■ Aim of the task
The records below are split into lines. How many of those lines contain the string "great"? Reply with the number only.

[Data excerpts Boundary: Start]

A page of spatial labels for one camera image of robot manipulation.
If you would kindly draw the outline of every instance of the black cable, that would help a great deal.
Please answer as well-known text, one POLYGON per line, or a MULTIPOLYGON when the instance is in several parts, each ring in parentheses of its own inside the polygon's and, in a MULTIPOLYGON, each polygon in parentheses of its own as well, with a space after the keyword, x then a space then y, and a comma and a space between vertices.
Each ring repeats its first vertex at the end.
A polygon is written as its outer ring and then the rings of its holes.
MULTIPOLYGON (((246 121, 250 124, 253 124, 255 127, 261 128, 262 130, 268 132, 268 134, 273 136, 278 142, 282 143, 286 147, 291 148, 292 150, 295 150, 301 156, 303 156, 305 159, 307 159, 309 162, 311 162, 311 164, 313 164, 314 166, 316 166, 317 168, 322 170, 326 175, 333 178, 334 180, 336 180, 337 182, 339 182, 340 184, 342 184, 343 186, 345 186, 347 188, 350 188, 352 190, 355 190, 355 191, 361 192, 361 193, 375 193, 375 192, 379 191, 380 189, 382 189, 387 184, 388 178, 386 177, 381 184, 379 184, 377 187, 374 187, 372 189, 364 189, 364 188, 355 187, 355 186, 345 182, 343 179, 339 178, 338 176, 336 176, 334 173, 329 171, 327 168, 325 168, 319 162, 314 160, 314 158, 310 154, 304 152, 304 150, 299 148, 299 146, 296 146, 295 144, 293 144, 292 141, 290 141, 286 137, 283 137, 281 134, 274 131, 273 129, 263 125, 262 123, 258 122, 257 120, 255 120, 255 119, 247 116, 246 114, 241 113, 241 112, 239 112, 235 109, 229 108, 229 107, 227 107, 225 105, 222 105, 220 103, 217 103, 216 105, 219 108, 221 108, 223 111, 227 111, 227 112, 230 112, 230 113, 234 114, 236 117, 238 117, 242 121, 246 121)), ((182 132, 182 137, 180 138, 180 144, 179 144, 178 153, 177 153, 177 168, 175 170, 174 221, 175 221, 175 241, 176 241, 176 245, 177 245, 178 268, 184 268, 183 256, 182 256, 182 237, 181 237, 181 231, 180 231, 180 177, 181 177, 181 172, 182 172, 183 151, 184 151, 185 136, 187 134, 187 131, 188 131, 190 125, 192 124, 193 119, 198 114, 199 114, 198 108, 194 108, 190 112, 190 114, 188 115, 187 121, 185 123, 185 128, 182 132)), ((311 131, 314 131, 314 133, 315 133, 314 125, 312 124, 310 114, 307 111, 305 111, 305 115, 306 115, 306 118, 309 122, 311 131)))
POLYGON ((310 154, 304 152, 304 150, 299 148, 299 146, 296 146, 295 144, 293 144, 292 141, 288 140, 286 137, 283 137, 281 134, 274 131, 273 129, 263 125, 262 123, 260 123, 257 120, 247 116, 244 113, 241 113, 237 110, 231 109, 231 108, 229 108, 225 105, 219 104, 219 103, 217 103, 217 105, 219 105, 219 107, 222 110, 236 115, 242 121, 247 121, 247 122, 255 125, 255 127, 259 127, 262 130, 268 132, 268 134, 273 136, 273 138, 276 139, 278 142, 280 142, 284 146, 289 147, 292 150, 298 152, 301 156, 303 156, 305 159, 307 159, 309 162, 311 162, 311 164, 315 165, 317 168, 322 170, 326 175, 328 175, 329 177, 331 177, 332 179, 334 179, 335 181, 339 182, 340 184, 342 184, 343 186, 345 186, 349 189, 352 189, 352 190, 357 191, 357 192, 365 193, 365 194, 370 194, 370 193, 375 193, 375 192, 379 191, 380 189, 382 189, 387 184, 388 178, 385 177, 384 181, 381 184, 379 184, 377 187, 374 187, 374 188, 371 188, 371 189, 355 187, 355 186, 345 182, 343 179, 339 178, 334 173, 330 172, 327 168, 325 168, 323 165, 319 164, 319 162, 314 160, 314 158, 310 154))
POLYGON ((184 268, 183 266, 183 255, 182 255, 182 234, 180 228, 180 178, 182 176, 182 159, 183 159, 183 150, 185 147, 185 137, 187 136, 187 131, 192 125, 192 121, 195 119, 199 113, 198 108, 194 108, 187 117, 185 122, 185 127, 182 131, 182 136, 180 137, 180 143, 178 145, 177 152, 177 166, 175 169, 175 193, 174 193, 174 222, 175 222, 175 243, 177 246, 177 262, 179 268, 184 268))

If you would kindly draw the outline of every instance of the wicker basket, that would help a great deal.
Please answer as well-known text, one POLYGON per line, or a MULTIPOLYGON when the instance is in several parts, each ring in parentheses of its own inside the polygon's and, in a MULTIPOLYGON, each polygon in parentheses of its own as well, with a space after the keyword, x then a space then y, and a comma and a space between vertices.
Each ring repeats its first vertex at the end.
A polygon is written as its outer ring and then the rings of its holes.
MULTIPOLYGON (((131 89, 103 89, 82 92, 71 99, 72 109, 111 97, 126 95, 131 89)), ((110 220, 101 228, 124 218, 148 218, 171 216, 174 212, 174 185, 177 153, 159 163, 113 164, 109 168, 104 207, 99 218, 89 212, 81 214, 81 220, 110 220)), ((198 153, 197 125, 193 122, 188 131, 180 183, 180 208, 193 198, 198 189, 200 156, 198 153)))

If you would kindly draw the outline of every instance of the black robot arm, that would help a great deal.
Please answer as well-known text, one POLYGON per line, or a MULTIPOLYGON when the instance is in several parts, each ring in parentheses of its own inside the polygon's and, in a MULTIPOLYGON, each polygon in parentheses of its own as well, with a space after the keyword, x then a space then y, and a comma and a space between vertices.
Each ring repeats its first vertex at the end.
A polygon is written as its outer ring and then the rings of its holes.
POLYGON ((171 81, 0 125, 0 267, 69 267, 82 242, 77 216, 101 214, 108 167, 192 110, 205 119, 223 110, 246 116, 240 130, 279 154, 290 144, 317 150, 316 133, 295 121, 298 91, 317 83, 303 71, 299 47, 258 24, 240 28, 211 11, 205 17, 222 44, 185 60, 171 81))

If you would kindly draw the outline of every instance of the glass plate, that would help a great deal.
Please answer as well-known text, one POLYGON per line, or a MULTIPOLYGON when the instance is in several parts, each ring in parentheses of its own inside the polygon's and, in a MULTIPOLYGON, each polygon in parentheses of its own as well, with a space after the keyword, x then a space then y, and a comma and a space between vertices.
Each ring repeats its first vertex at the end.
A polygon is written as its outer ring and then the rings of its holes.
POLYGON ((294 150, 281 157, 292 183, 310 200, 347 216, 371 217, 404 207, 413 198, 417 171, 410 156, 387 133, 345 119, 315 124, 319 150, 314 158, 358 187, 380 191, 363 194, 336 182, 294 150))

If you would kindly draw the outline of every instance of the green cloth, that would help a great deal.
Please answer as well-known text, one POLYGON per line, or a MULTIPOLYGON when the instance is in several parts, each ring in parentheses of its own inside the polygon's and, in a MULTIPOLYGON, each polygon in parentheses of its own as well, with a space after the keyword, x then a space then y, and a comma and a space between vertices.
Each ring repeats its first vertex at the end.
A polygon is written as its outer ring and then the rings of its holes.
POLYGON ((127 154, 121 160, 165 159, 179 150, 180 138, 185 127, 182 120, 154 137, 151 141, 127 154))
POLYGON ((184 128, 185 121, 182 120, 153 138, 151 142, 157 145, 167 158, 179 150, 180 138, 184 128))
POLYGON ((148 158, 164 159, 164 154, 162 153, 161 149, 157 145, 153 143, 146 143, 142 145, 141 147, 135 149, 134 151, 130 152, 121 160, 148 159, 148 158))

[Data excerpts Boundary: End]
[Data excerpts Boundary: Start]

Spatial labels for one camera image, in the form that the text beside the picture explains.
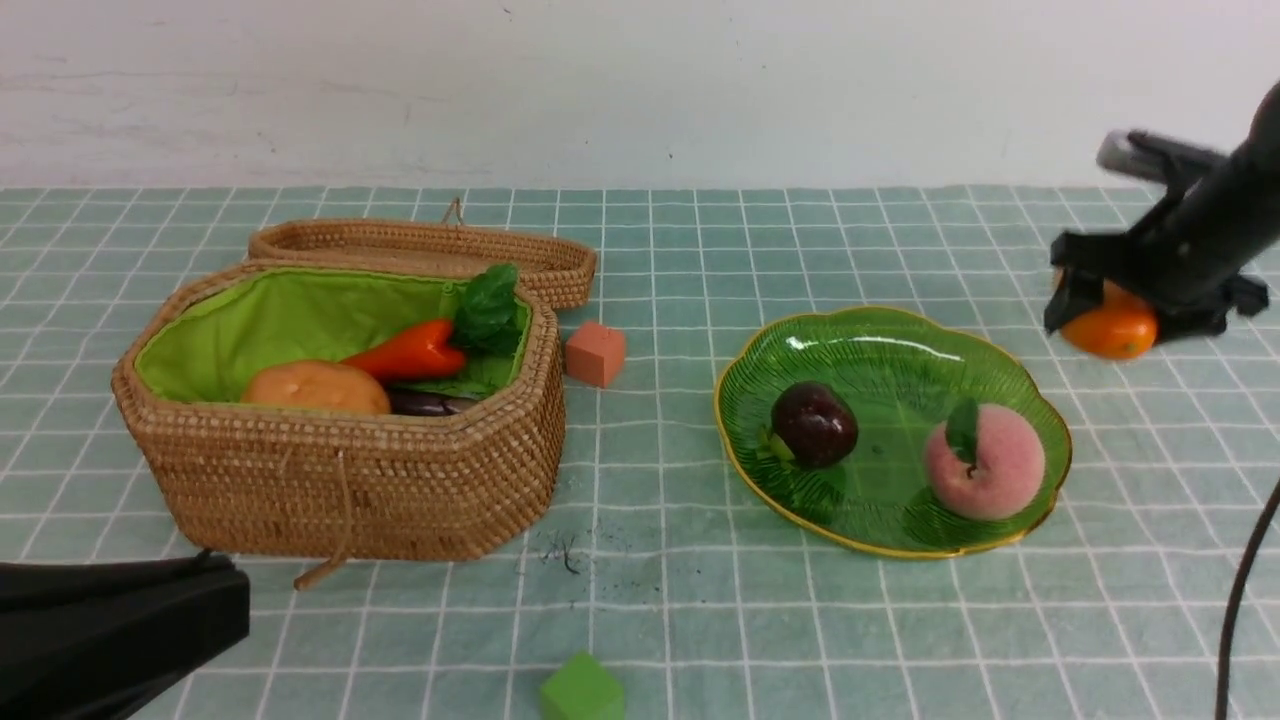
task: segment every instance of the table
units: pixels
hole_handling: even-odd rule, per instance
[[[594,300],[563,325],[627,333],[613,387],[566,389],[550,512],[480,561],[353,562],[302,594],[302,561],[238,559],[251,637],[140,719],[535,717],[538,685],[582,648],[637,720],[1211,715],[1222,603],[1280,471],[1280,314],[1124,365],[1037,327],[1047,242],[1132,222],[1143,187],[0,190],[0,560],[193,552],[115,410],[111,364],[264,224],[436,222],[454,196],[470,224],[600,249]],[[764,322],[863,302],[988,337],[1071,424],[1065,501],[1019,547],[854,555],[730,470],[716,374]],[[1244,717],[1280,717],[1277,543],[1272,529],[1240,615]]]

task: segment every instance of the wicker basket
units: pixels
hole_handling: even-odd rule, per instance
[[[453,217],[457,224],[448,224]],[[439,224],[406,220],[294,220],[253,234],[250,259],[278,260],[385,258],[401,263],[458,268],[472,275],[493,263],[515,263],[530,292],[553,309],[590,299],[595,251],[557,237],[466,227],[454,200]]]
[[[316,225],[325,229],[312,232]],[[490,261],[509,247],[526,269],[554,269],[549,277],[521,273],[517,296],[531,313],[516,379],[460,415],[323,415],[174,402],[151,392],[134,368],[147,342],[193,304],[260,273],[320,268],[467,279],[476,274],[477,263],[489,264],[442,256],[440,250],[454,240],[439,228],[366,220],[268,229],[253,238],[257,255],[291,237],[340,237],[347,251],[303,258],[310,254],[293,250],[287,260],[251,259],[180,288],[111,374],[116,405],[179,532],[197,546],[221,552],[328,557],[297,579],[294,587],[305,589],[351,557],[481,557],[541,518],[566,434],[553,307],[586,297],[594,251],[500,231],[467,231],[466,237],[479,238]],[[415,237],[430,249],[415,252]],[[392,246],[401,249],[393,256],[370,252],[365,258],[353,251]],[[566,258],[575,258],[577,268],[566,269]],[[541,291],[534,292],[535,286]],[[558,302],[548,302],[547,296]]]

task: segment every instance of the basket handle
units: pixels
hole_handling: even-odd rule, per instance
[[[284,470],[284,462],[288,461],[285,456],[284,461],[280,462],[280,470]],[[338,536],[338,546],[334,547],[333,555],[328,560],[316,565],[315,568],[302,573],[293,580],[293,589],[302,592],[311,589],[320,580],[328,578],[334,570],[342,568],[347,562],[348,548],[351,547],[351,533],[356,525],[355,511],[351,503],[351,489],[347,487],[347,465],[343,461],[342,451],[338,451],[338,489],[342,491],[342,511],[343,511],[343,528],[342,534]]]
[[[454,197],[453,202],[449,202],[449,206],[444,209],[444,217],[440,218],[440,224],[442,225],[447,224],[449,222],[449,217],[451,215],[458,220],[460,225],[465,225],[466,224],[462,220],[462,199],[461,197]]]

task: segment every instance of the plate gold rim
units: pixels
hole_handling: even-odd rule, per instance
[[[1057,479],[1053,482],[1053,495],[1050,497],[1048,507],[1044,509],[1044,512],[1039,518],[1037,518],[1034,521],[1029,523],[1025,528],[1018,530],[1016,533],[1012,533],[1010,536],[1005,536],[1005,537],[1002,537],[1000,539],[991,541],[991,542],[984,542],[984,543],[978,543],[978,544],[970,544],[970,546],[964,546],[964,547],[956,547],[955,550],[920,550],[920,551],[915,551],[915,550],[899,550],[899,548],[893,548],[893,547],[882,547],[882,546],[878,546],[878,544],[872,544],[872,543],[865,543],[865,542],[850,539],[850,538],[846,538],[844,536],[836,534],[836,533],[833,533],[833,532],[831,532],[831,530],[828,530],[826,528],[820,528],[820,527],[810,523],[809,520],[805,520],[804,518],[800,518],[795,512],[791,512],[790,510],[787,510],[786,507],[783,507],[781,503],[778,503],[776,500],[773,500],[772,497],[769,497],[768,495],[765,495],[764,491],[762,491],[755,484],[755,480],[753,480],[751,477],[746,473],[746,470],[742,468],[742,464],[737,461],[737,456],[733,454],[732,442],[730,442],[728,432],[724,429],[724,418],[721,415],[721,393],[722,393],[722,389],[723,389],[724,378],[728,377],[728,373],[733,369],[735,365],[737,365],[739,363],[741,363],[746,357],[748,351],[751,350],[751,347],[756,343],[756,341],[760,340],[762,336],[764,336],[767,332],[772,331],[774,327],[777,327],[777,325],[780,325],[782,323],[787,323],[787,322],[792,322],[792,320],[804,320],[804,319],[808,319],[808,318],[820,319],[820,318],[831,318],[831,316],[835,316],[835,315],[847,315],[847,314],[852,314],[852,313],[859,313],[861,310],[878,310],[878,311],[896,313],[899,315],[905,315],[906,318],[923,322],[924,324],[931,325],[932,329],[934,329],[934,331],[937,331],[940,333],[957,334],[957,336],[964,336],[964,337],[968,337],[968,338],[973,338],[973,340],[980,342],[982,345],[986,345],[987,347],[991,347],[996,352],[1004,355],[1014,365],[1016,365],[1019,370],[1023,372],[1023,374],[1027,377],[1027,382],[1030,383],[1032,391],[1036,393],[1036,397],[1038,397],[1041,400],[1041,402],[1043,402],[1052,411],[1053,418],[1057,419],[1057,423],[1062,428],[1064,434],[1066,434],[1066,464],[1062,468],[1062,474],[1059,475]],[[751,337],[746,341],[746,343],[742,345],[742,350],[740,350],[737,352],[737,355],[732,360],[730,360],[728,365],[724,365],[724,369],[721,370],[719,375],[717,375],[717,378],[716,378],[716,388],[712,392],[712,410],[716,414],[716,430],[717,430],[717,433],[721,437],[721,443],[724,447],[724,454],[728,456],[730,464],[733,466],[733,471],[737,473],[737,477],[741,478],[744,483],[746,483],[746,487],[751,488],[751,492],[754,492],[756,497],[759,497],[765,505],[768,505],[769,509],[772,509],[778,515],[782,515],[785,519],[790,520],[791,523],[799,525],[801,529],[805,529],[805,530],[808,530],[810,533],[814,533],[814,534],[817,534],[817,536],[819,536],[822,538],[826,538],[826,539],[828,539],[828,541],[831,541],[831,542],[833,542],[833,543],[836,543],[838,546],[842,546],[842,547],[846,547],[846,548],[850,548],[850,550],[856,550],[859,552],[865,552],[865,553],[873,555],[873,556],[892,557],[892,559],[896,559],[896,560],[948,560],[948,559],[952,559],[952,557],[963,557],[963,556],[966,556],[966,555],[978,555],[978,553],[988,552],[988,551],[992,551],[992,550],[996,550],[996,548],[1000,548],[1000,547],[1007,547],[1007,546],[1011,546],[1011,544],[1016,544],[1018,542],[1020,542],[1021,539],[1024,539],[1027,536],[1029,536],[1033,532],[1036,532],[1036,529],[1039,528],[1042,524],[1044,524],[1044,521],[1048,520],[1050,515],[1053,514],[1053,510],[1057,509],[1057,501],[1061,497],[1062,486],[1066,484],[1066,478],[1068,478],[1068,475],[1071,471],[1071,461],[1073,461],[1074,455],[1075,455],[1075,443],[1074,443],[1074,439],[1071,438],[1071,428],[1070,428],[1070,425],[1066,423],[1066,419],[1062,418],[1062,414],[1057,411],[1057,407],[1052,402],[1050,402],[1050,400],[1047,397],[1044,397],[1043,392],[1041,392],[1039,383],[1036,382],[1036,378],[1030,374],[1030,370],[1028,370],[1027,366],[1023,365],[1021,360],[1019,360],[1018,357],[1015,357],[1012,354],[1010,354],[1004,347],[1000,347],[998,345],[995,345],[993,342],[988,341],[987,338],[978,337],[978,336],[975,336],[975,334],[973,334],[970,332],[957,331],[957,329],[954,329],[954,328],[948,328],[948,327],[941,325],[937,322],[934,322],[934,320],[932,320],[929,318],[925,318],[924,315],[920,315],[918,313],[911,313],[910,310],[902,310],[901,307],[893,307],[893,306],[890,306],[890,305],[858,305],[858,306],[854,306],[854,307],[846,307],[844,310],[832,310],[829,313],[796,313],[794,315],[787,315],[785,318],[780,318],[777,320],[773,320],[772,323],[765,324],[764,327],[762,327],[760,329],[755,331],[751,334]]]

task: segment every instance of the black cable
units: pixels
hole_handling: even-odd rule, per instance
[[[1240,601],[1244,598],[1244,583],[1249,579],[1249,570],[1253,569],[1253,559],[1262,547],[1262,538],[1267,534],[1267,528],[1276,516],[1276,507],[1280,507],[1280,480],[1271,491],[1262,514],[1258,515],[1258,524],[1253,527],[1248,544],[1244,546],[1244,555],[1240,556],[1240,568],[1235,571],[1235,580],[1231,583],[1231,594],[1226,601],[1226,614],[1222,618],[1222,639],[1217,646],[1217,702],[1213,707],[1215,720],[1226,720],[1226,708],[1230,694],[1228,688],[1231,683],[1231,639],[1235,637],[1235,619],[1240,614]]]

[Data excerpts Boundary: End]

■ Reply
5